Why keep a beautiful, dead woman in a glass box?

We touched in class briefly on the necrophilia issue of Blancanieves which has strong parallel from the original story of the Grimm brothers. There, of course, is Carmencita at the end of the film in the casket at the freak show after being kissed by strangers and then sleeping beside the dwarf who is in love with her (don’t remember his name), but another scene which I thought was interesting was when the stepmother’s lover took Carmen to the woods to kill her. He strangles her until she looks dead and then he is compelled to kiss her.

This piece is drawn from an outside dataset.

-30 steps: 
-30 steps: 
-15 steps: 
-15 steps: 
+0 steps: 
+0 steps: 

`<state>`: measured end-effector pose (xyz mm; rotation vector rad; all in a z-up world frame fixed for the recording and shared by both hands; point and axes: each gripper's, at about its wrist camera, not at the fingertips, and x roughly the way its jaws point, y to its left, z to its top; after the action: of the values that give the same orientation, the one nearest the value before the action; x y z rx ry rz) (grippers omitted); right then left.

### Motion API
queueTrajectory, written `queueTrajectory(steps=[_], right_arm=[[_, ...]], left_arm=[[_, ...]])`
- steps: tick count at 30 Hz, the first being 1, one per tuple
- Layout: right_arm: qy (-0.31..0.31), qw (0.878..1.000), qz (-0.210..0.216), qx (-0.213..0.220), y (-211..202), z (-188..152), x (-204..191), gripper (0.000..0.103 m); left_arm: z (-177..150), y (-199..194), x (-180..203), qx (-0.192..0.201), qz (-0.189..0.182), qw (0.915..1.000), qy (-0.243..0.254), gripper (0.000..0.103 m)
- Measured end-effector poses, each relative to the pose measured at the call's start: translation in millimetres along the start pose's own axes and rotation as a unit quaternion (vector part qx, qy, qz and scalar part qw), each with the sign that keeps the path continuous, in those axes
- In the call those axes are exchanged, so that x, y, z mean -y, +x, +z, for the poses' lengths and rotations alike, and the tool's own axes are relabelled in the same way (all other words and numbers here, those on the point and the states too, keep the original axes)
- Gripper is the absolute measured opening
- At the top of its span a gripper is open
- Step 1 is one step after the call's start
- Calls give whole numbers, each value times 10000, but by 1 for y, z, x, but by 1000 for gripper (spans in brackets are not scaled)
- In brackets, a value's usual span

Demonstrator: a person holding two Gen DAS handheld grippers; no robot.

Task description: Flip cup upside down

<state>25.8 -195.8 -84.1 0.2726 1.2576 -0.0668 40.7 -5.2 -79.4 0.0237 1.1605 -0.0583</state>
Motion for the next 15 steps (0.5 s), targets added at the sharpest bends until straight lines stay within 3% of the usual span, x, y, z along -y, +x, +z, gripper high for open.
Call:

Gina and I had a class with Mercedes last semester where we read Maria de Zaya’s Desengaño Septimo and I wanted to share a quote from there where the protagonist doña Blanca is being killed at the hands of her husband and father-in-law: “La sangre comenzó a salir, doña Blanca se desmayó, tan hermosamente, que diera lástima a quien más la aborreciera, y quedó tan linda, que el principe, su esposo, que la estaba mirando, o enternecido de ver la deshojada azucena o enamorado de tan bella muerte.”

What is it about “tan bella muerte” that in this scene makes the man fall in love with his wife who he has been mistreating and abusing their entire marriage, or causes someone on the brink of committing murder to stop because he is overcome by lust? This is a perverse aspect of the original Snow White where the prince falls in love with someone who appears dead. Would a dead man ever be kept or described in this way? Is a dead woman more beautiful because she poses no threat but yet still possesses her aesthetic value (if you are into pale, decomposing bodies)?

-Carly

One thought on “Why keep a beautiful, dead woman in a glass box?

  1. Interesting! Your comment also reminds me of Pedro Almodovar’s movie “Matador”. The two protagonists (male and female- I can’t remember their names though) seem to feel drawn to death itself. The man used to be toreador till he got injured, and the woman was a big fan of him. I wonder if their actions could be explained with the term “death drive” rather than “necrophilia”(or i wonder if the two terms are linked?), since different from the movie Blancanieves where the stepmother’s lover feel lust at the moment of seeing the girl almost dead, the protagonists do desire their own death and eventually kill themselves. Now that I rethink about the movie, the passion they have for the corrida de toros seems to sprout from that obsession for death. What is that something about the death that intrigues people?